IN THE TENTH COURT OF APPEALS
No. 10-20-00266-CV
IN RE ABELARDO AND ELIDA TORRES
Original Proceeding
From the County Court at Law Bosque County, Texas Trial Court No. CV 18090
OPINION
Abelardo and Elida Torres filed a petition for a writ of mandamus in this Court
after the trial court denied their “Plea to the Jurisdiction, Motion to Strike Petition in
Intervention, and Motion to Dismiss.” The motion was filed in response to a petition in
intervention filed by the Speedys, who are the former foster parents of two children, D.T.
and A.T. The Torreses are the paternal grandparents and are the temporary managing
conservators of D.T. and A.T. After a hearing on the motion, the trial court denied the Torreses’ motion and granted the Speedys leave to intervene in the proceeding.

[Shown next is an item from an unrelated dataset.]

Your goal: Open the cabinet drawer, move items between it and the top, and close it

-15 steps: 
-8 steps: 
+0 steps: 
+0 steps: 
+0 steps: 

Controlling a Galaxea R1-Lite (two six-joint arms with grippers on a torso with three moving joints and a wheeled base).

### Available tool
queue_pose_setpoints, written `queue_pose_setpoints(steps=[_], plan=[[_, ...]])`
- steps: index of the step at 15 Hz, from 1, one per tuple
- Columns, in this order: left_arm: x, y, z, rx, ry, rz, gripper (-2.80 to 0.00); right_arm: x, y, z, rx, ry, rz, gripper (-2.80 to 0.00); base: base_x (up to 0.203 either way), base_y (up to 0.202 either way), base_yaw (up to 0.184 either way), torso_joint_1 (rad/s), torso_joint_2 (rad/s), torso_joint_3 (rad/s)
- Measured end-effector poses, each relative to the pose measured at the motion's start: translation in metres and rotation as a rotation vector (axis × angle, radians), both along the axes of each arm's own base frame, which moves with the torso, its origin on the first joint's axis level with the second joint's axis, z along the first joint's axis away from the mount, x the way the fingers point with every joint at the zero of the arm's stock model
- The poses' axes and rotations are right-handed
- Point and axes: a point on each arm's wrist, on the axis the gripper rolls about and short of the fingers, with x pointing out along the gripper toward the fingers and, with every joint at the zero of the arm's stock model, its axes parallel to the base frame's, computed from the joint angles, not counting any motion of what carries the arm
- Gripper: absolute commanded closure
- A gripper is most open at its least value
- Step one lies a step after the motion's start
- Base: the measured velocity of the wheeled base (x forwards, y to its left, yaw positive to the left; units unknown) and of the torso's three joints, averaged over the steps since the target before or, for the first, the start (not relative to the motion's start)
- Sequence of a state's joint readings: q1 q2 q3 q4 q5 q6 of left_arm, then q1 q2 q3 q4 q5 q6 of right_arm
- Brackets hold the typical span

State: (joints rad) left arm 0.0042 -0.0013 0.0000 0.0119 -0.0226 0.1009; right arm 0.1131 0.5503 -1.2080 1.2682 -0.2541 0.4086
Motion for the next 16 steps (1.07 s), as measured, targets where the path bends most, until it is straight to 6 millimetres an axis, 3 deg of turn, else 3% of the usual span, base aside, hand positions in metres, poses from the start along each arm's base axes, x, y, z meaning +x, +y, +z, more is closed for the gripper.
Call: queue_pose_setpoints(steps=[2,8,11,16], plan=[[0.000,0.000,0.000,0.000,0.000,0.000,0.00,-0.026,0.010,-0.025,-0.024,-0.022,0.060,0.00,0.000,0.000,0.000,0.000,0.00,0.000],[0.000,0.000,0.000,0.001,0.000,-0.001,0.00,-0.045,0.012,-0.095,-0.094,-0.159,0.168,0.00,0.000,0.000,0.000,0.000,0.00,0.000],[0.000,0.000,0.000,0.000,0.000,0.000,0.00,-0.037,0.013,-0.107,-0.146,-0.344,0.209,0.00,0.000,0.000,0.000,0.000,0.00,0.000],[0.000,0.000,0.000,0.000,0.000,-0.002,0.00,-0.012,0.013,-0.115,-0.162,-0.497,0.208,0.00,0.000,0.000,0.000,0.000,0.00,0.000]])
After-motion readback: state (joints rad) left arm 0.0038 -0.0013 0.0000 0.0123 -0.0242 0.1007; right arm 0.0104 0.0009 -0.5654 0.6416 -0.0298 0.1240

Because
we find that the trial court erred by denying the Torreses’ motion and granting leave to
intervene because the Speedys did not have standing, we conditionally grant the writ.
BACKGROUND
The Department of Family and Protective Services removed D.T. and A.T. from
their mother in April of 2018. The children were placed with the Speedys in foster care.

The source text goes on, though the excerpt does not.